» Material for the task:
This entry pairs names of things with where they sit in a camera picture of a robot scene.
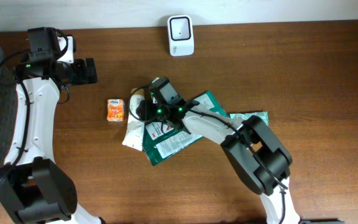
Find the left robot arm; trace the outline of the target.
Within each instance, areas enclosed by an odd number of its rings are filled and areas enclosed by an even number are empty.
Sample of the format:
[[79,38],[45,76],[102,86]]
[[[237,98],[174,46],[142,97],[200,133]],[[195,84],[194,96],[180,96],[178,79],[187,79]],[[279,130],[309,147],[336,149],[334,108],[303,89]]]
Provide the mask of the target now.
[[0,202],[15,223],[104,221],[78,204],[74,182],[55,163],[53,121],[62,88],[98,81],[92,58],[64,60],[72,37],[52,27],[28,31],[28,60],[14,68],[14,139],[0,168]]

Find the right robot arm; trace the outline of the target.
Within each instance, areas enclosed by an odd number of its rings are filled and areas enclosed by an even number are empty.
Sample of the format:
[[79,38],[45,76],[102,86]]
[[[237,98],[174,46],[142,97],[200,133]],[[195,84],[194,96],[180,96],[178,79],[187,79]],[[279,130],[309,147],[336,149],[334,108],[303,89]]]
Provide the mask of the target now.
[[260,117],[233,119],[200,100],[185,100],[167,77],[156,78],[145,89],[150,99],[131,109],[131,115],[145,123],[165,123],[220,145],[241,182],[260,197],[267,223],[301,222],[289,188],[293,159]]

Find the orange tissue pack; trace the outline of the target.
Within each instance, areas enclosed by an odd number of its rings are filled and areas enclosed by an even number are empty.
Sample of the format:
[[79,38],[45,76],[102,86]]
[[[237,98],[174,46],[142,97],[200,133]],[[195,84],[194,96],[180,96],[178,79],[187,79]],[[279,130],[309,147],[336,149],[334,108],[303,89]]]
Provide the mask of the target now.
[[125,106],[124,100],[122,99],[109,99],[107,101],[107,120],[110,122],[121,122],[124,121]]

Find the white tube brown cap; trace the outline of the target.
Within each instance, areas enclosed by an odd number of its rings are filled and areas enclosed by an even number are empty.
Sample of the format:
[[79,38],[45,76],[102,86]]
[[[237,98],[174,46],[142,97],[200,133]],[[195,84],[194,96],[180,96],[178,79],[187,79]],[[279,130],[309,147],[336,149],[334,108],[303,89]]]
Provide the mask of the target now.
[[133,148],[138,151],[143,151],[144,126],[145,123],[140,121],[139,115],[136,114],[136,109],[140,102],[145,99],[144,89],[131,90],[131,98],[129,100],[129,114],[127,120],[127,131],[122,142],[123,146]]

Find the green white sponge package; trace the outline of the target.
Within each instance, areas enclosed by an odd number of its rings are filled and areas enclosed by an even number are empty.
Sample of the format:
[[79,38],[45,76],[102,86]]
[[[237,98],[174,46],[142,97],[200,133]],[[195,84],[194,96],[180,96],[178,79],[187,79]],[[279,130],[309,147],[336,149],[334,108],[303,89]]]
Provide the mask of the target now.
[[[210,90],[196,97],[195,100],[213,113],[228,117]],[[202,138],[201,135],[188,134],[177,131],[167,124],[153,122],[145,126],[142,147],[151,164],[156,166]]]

» Brief:
Give the data again exactly. Keep the images out.

» Output of the exercise:
This entry pairs names of things with where they sit in a camera picture of a robot scene.
Find the left robot arm; trace the outline of the target.
Within each instance, areas enclosed by an odd number of its rings are filled and areas enclosed by an even number are empty.
Sample of the format:
[[79,38],[45,76],[102,86]]
[[[237,98],[174,46],[142,97],[200,133]],[[195,84],[194,96],[180,96],[178,79],[187,79]],[[279,130],[309,147],[336,149],[334,108],[303,89]]]
Provide the mask of the target now.
[[0,202],[15,223],[104,221],[78,204],[74,182],[55,163],[53,121],[62,88],[98,81],[92,58],[64,60],[72,37],[52,27],[28,31],[28,60],[14,68],[14,139],[0,168]]

Find the right robot arm; trace the outline of the target.
Within each instance, areas enclosed by an odd number of its rings are filled and areas enclosed by an even number are empty.
Sample of the format:
[[79,38],[45,76],[102,86]]
[[[237,98],[174,46],[142,97],[200,133]],[[195,84],[194,96],[180,96],[178,79],[187,79]],[[279,130],[309,147],[336,149],[334,108],[303,89]]]
Provide the mask of the target now.
[[260,117],[233,119],[200,100],[185,100],[167,77],[156,78],[145,89],[150,99],[131,109],[131,115],[145,123],[165,123],[220,145],[241,182],[260,197],[267,223],[301,222],[289,188],[293,159]]

Find the orange tissue pack; trace the outline of the target.
Within each instance, areas enclosed by an odd number of its rings are filled and areas enclosed by an even number are empty.
Sample of the format:
[[79,38],[45,76],[102,86]]
[[[237,98],[174,46],[142,97],[200,133]],[[195,84],[194,96],[180,96],[178,79],[187,79]],[[279,130],[309,147],[336,149],[334,108],[303,89]]]
Provide the mask of the target now.
[[125,106],[124,100],[122,99],[109,99],[107,101],[107,120],[110,122],[121,122],[124,121]]

Find the white tube brown cap; trace the outline of the target.
Within each instance, areas enclosed by an odd number of its rings are filled and areas enclosed by an even number are empty.
Sample of the format:
[[79,38],[45,76],[102,86]]
[[[237,98],[174,46],[142,97],[200,133]],[[195,84],[194,96],[180,96],[178,79],[187,79]],[[279,130],[309,147],[336,149],[334,108],[303,89]]]
Provide the mask of the target now.
[[133,148],[138,151],[143,151],[144,126],[145,123],[140,121],[139,115],[136,114],[136,109],[140,102],[145,99],[144,89],[131,90],[131,98],[129,100],[129,114],[127,120],[127,131],[122,142],[123,146]]

Find the green white sponge package; trace the outline of the target.
Within each instance, areas enclosed by an odd number of its rings are filled and areas enclosed by an even number are empty.
Sample of the format:
[[79,38],[45,76],[102,86]]
[[[237,98],[174,46],[142,97],[200,133]],[[195,84],[194,96],[180,96],[178,79],[187,79]],[[279,130],[309,147],[336,149],[334,108],[303,89]]]
Provide the mask of the target now.
[[[210,90],[196,97],[195,100],[213,113],[228,117]],[[202,138],[201,135],[188,134],[177,131],[167,124],[153,122],[145,126],[142,147],[151,164],[156,166]]]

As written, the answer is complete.